• By Kevin Mount
  • Posted on Monday 14th April, 2008

Liars, learned lies – and statistics

All but two percent of teenagers in a recent US study admitted lying to their parents. And out of 36 possible topics – including drug use, dating, and their friends – the average teen lied about 12 of them. The research, conducted by Nancy Darling of Oberlin College, Ohio was featured in an article in New York Magazine called Learning to Lie, alongside work by Victoria Talwar of McGill University in Canada. It may not come as a surprise that adolescents lie to their parents. But Darling and Talwar believe they have learned a great deal about why teens lie and their feelings about it. So, for example, while 98 percent admit that they lie, 98 percent also think that lying is morally wrong. Young children are frequent fibbers. And media coverage of the work has been quick to seize on the over-simplified statistics that four-year-olds tell a lie once every two hours and six-year-olds once every hour and a half. Young children most often lie to avoid punishment, but reasons for lying become more complex as they grow up. Lying is a way to increase power, manipulate peers, get attention, and smooth social relationships. If a child is still lying a great deal at age seven, and it has become a successful strategy for handling social situations, then he or she is likely to continue to lie a lot throughout childhood according to Talwar’s research. The article reviews the types of parenting which, according to research, tends to discourage lying.

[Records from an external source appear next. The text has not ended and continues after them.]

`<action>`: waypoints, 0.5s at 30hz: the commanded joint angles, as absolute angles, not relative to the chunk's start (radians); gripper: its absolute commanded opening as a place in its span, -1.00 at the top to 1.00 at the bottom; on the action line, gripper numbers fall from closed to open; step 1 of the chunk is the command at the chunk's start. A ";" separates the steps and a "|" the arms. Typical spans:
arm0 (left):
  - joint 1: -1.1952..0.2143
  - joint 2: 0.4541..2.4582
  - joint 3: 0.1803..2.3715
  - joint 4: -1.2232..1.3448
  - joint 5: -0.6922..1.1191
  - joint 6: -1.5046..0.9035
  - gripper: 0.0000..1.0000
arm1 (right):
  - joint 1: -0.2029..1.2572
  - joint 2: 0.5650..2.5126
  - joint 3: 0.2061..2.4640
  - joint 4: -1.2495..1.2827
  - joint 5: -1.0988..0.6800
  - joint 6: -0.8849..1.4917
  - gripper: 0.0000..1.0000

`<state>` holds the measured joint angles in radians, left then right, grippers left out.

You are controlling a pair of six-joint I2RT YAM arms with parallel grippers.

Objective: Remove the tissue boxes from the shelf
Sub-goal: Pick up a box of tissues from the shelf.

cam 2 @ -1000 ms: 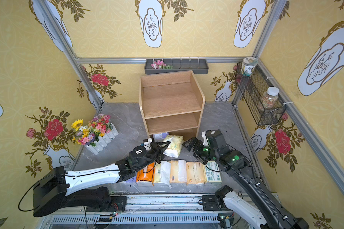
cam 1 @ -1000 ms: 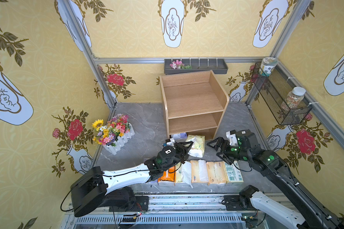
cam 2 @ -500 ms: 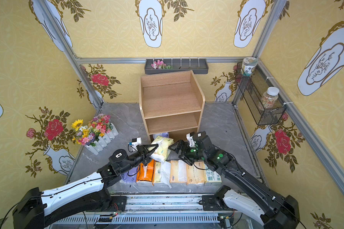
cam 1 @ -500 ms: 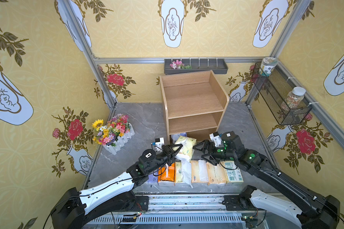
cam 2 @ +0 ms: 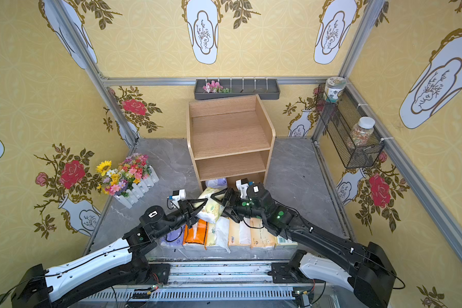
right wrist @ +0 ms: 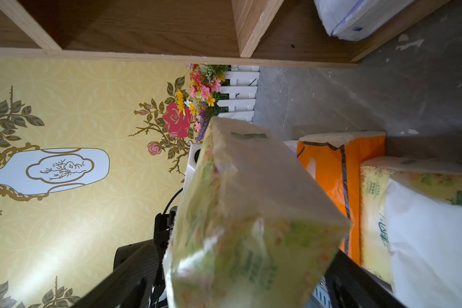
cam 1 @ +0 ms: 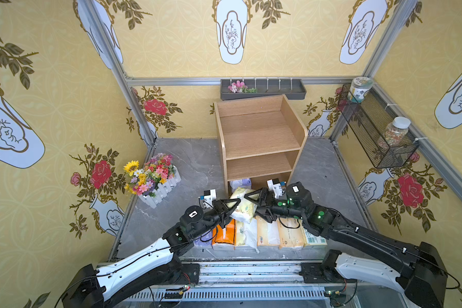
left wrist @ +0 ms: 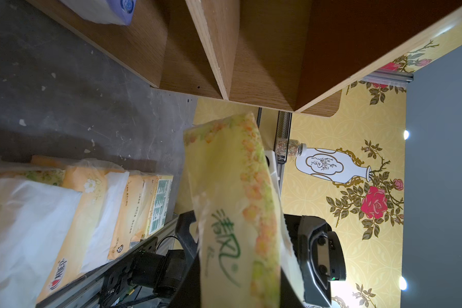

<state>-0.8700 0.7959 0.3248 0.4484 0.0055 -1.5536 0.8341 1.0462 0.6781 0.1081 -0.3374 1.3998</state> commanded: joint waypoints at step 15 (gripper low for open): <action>-0.867 0.727 0.355 0.266 -0.058 -1.511 -0.20 | 0.924 1.128 0.695 0.278 -0.223 1.466 0.38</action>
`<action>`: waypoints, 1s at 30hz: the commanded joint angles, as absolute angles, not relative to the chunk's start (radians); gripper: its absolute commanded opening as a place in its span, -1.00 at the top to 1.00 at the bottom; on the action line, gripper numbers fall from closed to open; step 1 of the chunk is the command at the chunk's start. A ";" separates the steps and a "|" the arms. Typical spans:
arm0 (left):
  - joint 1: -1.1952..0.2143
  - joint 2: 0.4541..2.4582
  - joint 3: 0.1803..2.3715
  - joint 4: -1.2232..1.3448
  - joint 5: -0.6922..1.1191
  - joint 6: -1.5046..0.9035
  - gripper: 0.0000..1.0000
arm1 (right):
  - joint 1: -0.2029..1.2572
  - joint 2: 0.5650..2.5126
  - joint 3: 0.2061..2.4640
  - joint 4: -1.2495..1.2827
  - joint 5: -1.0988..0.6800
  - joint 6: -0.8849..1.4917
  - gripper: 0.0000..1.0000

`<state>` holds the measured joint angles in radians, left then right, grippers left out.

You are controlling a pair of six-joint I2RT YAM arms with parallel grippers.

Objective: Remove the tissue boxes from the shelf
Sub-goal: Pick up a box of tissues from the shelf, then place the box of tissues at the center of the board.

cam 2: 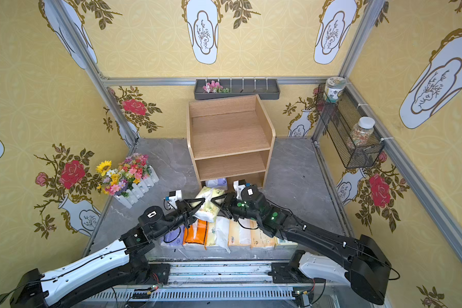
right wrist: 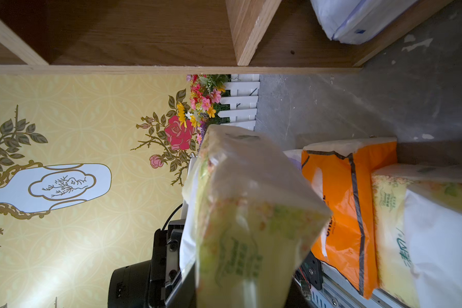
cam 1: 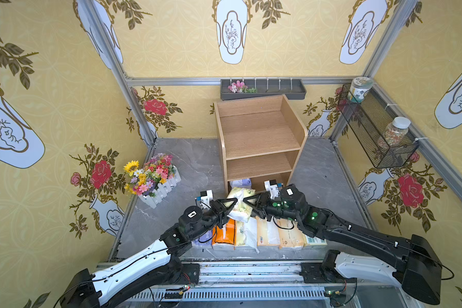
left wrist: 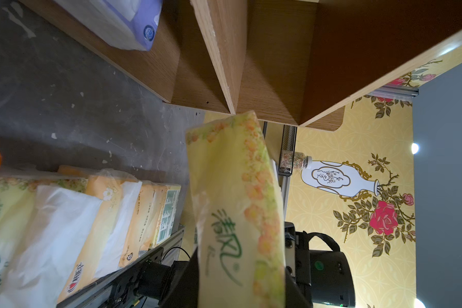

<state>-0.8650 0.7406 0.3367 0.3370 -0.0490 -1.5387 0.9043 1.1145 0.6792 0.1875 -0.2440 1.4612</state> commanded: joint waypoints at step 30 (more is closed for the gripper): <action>-0.543 0.625 1.195 -0.846 -0.948 -0.824 -1.00 | 1.271 1.889 1.363 0.138 -0.007 1.166 0.44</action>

  • Talking to children about the value of honesty tends to promote honesty. The article describes a study in which children tended to confess to lying after hearing a story about how George Washington won his father’s favor after admitting to chopping down his cherry tree.
  • Setting a few rules that are explained to children and consistently enforced promotes honesty.Parents who are very permissive or set many rules without enforcing them tend to have children who are often deceitful. By contrast, the children of parents who talk a lot with their kids, are clear about rules, but also leave room for them to make their own decisions lie less often.
The second point sounds easier than it is in practice. According to Darling’s research, families with more honest children tended to be families who argued more. While most parents find these types of exchanges unpleasant, work by Tabitha Holmes of the State University of New York suggests that children often value the opportunity to hear their parents’ point of view and think that fighting actually strengthens their relationship with them.• Summary of “Learning to Lie” by Po Bronson in New York Magazine, February 10, 2008.